In secondo luogo, al di là delle pertinenti richieste da parte del Comitato di associazioni, occorre focalizzare l’obiettivo della mobilitazione di gruppi, associazioni, comitati e clero impegnato rispetto alle forze perverse in campo: è primariamente l’eliminazione dei roghi tossici con opportune misure preventive e repressive da parte delle varie istituzioni pubbliche preposte o nel contempo delle cause ed agenti del traffico di materiali tossici da sversare nelle campagne aversane, intombati e poi date alle fiamme intossicando l’ambiente? L’azione per l’eliminazione dei roghi e fumi tossici non può trascurare il contrasto ai traffici perversi dei gruppi della criminalità organizzata come sfondo ed obiettivo degli interventi richiesti per la “salute pubblica”. La gestione dei rifiuti tossici o meno costituisce una delle partite più lucrose dei profitti della criminalità organizzata casertana. E’ da decenni che questo traffico prosegue lungo l’asse Veneto-Campania, con processi condotti anche da parte della Magistratura, ed è noto che in centri della stessa area quando nottetempo arrivano i camion con “l’oro dei rifiuti”, vige il coprifuoco imposto dai gruppi della criminalità organizzata locale.

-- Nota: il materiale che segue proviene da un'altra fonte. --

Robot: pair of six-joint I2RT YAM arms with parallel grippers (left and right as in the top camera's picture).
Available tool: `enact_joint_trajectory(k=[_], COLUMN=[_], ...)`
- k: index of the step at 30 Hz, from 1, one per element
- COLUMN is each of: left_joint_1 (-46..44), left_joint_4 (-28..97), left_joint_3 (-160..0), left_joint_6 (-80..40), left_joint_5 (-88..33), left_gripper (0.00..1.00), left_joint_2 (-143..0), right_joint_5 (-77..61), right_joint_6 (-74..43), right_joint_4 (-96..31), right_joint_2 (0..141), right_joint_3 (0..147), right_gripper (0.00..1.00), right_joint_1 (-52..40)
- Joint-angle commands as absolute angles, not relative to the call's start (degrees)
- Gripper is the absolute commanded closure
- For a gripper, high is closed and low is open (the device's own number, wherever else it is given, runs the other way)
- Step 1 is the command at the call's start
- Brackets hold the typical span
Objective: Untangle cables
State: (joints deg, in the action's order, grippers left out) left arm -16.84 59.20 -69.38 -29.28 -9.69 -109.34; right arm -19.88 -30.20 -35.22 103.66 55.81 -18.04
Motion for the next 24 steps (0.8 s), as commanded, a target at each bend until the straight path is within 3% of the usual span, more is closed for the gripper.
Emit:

Se la memoria non falla, non consta che nei due/tre decenni passati ci siano state per paura o convenienza reazioni e mobilitazioni significative da parte della società civile e chiesa locale. La mobilitazione di gruppi, associazioni e poi Comitati è recente e risale a cinque o sei anni fa, a cui si è aggiunta la sensibilità e l’impegno di componenti del mondo cattolico. Suo malgrado (di don Patriciello), il Comitato si è riconosciuto quest’estate nell’entusiasmo ed impegno di questo parroco che rimane tale anche nell’azione sociale e nei rapporti con le Istituzioni, che non può e non deve essere suppletiva dei mancati interventi delle pubbliche amministrazioni e del risveglio della società civile.

Il risultato di questo “affaire” al di là dei protagonisti ha consentito di portare all’attenzione di Prefettura e Ministero dell’interno le richieste del Comitato per l’adozione di opportune ed urgenti misure per tutelare la salute dei cittadini. Non vorremmo che si esaurisse in una sorta di telenovela per la durata della serie, mentre la terra dei fuochi attende l’arrivo di camion di pompieri e la popolazione non può stare solo a guardare gli uomini all’opera. Ci sembra che la posta in gioco sia più alta della restituzione di aria pulita per il groviglio di traffici ed interessi non solo della criminalità organizzata in combutta con amministratori, politici, professionisti, imprese anche locali e non ultimo di coloro che sostituiscono l’esercito locale di riserva. E’ urgente un’ azione concertata di bonifica morale dell’intero tessuto sociale, non guidata da capi-popolo.